**WORK ORDER**.
Give again, exactly as written, each line of the material below starting at the line that contains "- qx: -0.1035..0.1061" and ending at the line that contains "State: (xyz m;". Both ends count, and no other line does.

---------- DATA BELOW ----------

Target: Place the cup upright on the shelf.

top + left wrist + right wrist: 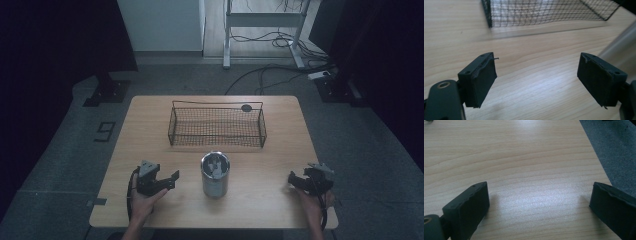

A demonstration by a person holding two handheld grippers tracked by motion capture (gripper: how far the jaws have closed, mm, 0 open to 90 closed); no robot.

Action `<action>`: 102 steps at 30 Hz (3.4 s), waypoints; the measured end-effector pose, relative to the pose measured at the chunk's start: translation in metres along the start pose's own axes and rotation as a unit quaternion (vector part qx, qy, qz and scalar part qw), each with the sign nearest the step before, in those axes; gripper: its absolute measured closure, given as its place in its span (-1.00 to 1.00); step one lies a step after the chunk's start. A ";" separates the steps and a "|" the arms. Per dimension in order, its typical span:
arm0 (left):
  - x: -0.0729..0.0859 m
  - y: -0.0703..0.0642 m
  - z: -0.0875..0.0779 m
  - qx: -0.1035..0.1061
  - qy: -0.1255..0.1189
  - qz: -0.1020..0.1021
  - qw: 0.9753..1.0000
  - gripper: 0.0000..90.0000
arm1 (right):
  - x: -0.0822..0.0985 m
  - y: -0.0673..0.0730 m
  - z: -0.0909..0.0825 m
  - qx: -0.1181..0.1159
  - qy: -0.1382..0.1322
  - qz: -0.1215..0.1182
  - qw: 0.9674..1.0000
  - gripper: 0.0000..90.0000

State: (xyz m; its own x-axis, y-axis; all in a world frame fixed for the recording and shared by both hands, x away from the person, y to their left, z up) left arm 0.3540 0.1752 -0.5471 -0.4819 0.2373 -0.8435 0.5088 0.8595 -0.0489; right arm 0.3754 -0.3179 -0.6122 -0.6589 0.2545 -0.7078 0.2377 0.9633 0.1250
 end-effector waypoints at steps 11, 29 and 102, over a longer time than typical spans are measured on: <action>-0.022 -0.032 -0.016 0.050 -0.042 0.033 0.997 -0.70 | 0.000 -0.001 0.000 0.002 0.000 0.002 1.000 -0.96; -0.022 -0.074 -0.013 0.119 -0.026 0.084 0.989 -0.94 | 0.000 -0.001 0.001 0.001 0.001 0.002 1.000 -0.97; -0.052 -0.135 0.048 0.145 0.013 0.150 0.978 -0.95 | 0.000 -0.002 0.000 0.006 0.001 0.006 1.000 -0.98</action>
State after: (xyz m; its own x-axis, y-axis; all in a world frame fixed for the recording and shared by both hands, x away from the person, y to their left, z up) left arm 0.3446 0.0252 -0.5222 -0.2958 0.4747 -0.8290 0.8090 0.5860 0.0468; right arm 0.3753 -0.3196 -0.6126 -0.6575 0.2663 -0.7049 0.2544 0.9590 0.1250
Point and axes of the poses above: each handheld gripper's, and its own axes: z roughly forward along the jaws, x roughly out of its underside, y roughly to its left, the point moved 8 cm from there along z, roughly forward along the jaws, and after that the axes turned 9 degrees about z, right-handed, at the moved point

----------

**WRITTEN ANSWER**.
  - qx: -0.1035..0.1061
  - qy: -0.1255..0.1189
  - qz: -0.1020..0.1021
  - qw: 0.9753..1.0000
  - gripper: 0.0000..90.0000
arm1 (right):
  - x: -0.0822..0.0985 m
  - y: -0.0673..0.0730 m
  - z: -0.0909..0.0825 m
  - qx: -0.1181..0.1159
  - qy: -0.1382..0.1322
  - qz: -0.1215..0.1182
  - qw: 0.9674..1.0000
  - gripper: 0.0000..90.0000

State: (xyz m; its own x-axis, y-axis; all in a world frame fixed for the recording and shared by both hands, x away from the person, y to their left, z up) left arm 0.3540 0.1752 -0.5471 -0.4819 0.2373 -0.8435 0.5088 0.8595 -0.0489; right arm 0.3754 -0.3179 -0.6122 -0.6589 0.2545 -0.7078 0.2377 0.9633 0.1250

Nothing further is required of this output.